• _Task statement_:
Which lines have the string "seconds"? Copy all of them from the entries below.
···
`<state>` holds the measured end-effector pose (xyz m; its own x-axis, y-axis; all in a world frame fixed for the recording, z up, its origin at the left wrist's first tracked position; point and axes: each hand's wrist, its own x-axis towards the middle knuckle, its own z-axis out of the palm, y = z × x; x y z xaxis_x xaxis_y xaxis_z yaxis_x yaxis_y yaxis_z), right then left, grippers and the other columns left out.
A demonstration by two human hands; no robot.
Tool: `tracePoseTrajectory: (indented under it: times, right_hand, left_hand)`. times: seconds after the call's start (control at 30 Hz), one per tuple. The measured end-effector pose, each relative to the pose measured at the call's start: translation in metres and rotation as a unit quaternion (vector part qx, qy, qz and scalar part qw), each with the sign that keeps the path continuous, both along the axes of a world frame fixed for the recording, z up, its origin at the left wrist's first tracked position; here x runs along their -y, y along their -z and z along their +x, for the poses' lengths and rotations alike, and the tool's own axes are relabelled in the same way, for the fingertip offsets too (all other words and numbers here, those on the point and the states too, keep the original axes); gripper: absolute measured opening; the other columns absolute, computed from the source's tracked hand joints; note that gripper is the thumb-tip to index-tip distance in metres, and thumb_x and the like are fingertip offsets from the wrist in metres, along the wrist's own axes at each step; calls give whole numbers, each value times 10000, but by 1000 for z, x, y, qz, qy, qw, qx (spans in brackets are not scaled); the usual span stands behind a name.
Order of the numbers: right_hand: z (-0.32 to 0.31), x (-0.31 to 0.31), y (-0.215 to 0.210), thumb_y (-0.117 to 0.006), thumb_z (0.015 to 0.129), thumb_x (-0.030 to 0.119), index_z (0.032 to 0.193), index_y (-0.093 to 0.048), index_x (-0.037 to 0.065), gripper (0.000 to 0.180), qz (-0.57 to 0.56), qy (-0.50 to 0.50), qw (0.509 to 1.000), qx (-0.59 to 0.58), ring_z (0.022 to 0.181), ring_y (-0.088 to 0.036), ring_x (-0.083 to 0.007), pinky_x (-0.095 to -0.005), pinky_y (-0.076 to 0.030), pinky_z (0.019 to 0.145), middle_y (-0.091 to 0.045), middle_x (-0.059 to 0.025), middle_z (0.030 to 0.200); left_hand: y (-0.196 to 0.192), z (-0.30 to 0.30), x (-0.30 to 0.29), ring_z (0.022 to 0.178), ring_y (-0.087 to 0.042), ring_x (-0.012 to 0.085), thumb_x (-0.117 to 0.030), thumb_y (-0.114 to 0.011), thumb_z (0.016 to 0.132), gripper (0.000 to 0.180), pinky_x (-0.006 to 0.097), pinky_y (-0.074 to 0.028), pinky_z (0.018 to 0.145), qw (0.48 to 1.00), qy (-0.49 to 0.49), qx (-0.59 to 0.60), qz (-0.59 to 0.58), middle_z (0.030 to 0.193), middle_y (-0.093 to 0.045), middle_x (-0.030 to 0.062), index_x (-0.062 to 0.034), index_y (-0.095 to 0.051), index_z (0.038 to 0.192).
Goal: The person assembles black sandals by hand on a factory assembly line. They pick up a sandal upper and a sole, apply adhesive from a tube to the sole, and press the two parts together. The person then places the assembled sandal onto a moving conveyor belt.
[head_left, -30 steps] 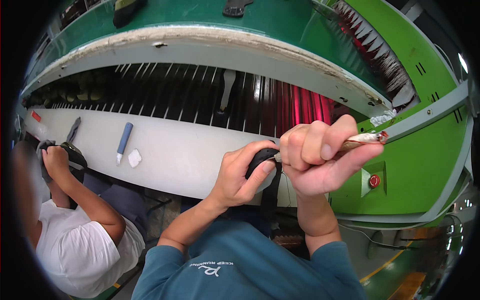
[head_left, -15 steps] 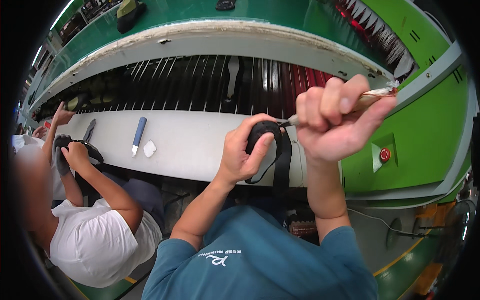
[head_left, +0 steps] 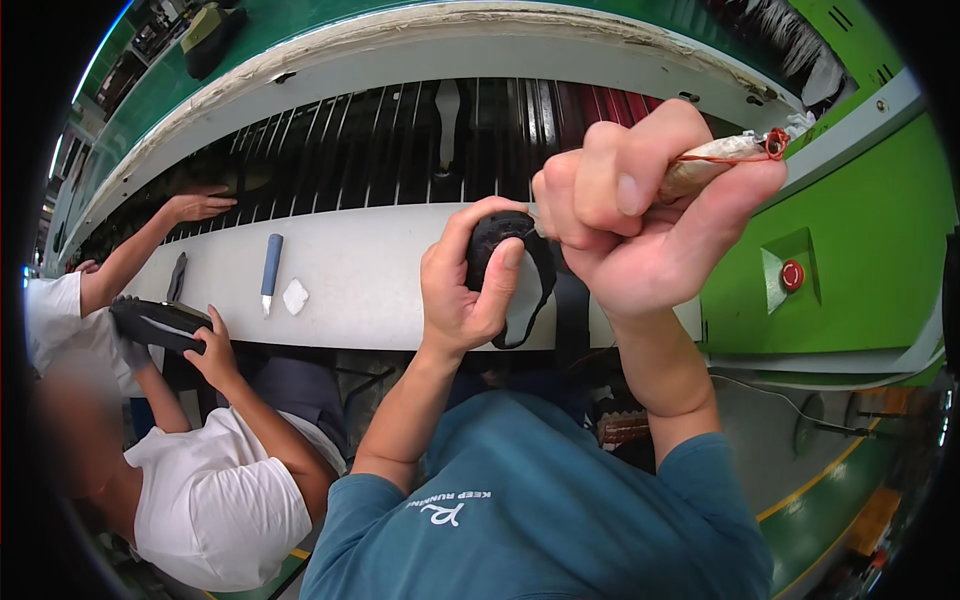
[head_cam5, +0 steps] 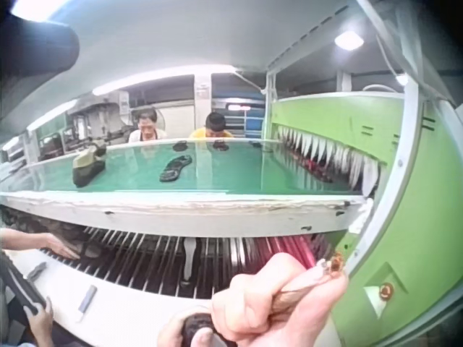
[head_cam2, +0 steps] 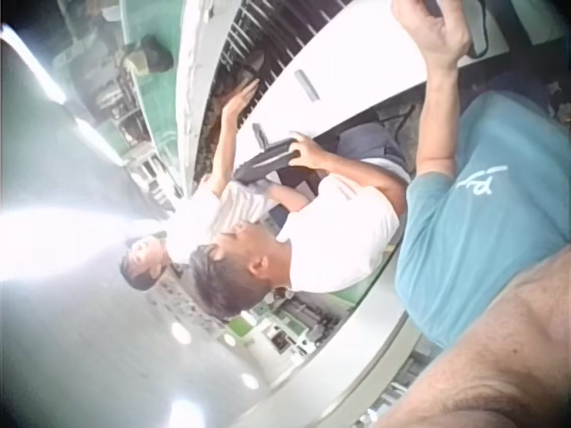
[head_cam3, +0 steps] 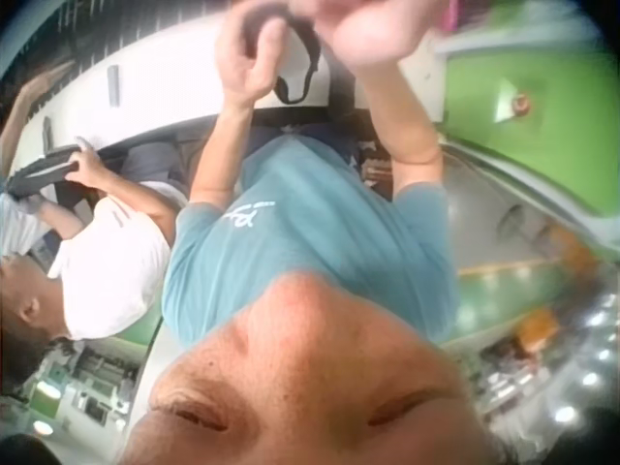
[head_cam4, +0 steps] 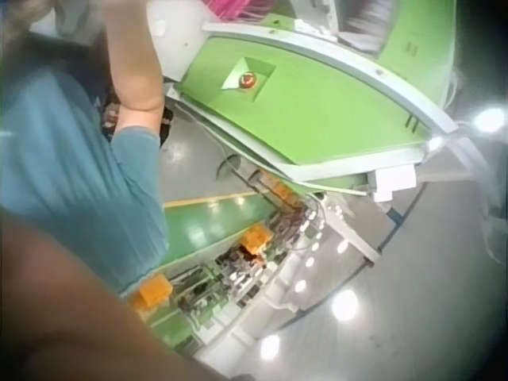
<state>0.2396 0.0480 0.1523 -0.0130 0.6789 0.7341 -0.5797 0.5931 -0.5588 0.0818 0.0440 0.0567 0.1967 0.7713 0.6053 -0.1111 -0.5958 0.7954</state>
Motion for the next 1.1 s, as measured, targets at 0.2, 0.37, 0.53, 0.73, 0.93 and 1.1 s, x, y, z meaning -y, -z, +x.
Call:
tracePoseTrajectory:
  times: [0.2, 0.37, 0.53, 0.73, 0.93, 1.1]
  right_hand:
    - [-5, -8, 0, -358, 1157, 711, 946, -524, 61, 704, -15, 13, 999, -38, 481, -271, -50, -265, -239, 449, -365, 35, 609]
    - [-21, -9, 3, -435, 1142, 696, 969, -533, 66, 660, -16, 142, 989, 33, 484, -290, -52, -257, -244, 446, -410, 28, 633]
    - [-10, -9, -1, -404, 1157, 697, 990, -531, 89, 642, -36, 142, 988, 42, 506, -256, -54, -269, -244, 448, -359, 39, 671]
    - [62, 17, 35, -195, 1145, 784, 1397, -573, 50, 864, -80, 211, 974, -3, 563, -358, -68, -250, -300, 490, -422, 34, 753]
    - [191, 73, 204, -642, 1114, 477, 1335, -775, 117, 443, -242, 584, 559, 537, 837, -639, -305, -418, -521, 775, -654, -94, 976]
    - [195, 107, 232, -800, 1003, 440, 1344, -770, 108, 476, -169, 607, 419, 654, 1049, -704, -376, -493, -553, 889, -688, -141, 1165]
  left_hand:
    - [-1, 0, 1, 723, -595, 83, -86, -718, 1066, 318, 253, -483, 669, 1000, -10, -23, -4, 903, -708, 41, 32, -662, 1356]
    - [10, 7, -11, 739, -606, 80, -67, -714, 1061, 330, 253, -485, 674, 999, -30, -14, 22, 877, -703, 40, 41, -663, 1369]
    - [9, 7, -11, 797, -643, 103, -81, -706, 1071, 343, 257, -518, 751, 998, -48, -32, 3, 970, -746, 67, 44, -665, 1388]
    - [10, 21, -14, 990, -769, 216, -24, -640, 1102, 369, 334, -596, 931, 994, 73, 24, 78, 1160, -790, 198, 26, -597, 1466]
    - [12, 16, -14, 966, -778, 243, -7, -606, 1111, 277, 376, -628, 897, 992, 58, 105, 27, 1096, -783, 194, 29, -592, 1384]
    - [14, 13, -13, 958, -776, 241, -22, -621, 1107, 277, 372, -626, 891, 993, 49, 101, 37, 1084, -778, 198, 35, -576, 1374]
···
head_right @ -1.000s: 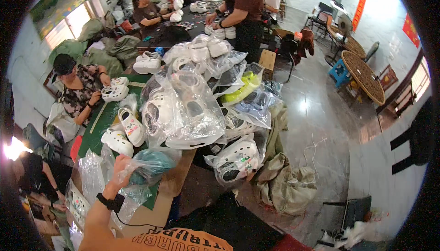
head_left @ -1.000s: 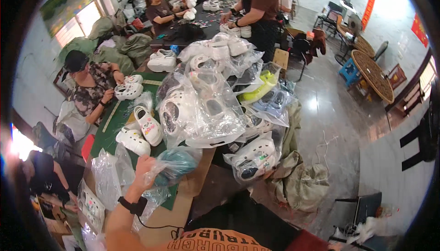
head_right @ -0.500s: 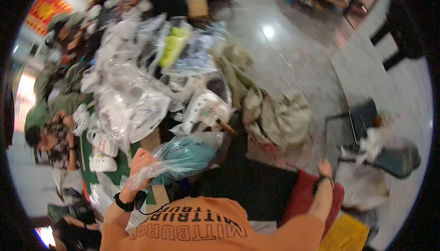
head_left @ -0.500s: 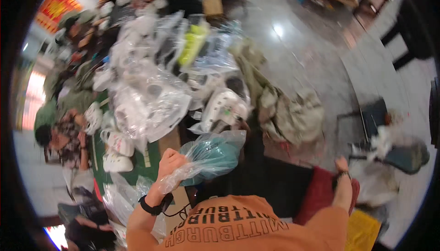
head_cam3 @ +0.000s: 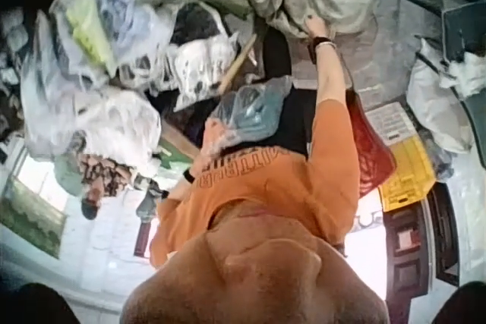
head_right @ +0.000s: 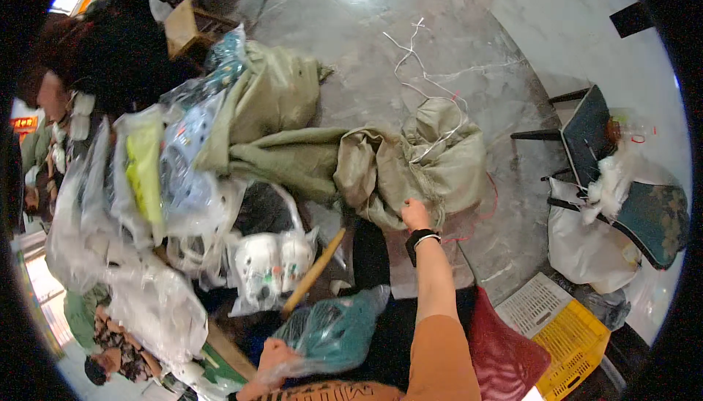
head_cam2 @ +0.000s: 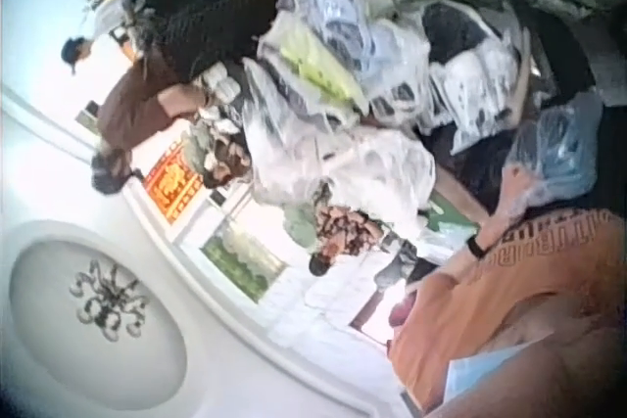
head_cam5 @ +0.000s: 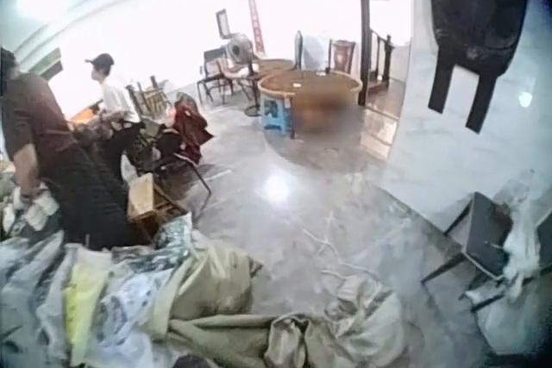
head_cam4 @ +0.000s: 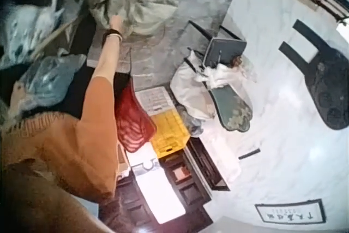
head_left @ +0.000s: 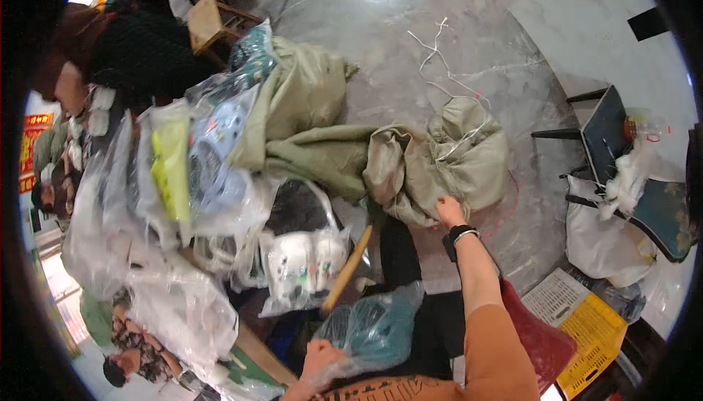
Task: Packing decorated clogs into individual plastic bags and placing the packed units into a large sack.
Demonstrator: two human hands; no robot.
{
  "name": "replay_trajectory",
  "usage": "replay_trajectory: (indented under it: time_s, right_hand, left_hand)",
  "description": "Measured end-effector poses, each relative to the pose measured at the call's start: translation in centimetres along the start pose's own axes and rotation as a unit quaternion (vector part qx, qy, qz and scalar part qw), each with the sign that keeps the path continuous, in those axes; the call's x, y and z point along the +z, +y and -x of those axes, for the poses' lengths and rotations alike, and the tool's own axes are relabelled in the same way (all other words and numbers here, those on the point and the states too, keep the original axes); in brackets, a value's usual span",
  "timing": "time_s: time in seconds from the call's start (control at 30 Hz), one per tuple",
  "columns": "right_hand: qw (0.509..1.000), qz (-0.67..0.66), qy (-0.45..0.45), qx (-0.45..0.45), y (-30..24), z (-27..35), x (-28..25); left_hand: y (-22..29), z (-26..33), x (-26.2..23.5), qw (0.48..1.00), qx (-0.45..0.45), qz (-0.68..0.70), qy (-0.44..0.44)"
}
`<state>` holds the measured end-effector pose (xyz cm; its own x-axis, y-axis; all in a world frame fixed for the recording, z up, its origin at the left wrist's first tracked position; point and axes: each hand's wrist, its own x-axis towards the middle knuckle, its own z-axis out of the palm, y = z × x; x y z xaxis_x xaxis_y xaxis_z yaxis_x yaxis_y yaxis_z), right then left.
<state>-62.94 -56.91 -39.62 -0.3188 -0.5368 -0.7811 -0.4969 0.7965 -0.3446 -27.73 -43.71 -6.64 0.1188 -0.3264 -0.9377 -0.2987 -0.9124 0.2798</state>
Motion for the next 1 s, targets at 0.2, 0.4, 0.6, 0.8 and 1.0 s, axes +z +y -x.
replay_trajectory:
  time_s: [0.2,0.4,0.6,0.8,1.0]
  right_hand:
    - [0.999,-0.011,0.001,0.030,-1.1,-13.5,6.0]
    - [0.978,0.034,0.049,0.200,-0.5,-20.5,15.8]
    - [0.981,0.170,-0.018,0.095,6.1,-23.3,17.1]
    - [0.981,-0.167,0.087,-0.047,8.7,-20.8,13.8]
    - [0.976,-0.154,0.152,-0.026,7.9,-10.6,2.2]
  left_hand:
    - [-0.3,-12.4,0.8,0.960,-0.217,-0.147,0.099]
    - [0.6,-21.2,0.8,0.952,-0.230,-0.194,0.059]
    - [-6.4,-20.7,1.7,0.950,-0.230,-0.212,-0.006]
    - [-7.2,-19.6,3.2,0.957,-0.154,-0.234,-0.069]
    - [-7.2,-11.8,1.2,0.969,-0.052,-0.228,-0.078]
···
• _Your solution_:
Tool: `tracePoseTrajectory: (indented under it: times, right_hand, left_hand)`. times: seconds after the call's start (control at 30 Hz), one per tuple. The measured end-effector pose, each relative to the pose measured at the call's start: translation in metres and rotation as a unit quaternion (vector part qx, qy, qz and scalar part qw), each with the sign that keeps the path continuous, both along the axes of a world frame fixed for the recording, z up, its origin at the left wrist's first tracked position; here x runs along their -y, y along their -z and z along their +x, for the poses' lengths and rotations alike, and the tool's own axes are relabelled in the same way, for the fingertip offsets too (all other words and numbers here, those on the point and the states too, keep the original axes); gripper: absolute measured opening; the other columns absolute, computed from the source's tracked hand joints; note that gripper is the thumb-tip to index-tip distance in metres, and thumb_x and the like are fingertip offsets from the wrist in metres, along the wrist's own axes at each step; calls give whole numbers, each value times 10000, but by 1000 for z, x, y, qz, qy, qw, qx (spans in brackets are not scaled); the usual span stands behind a name.
  "timing": "time_s: time in seconds from the call's start (control at 30 Hz), one per tuple",

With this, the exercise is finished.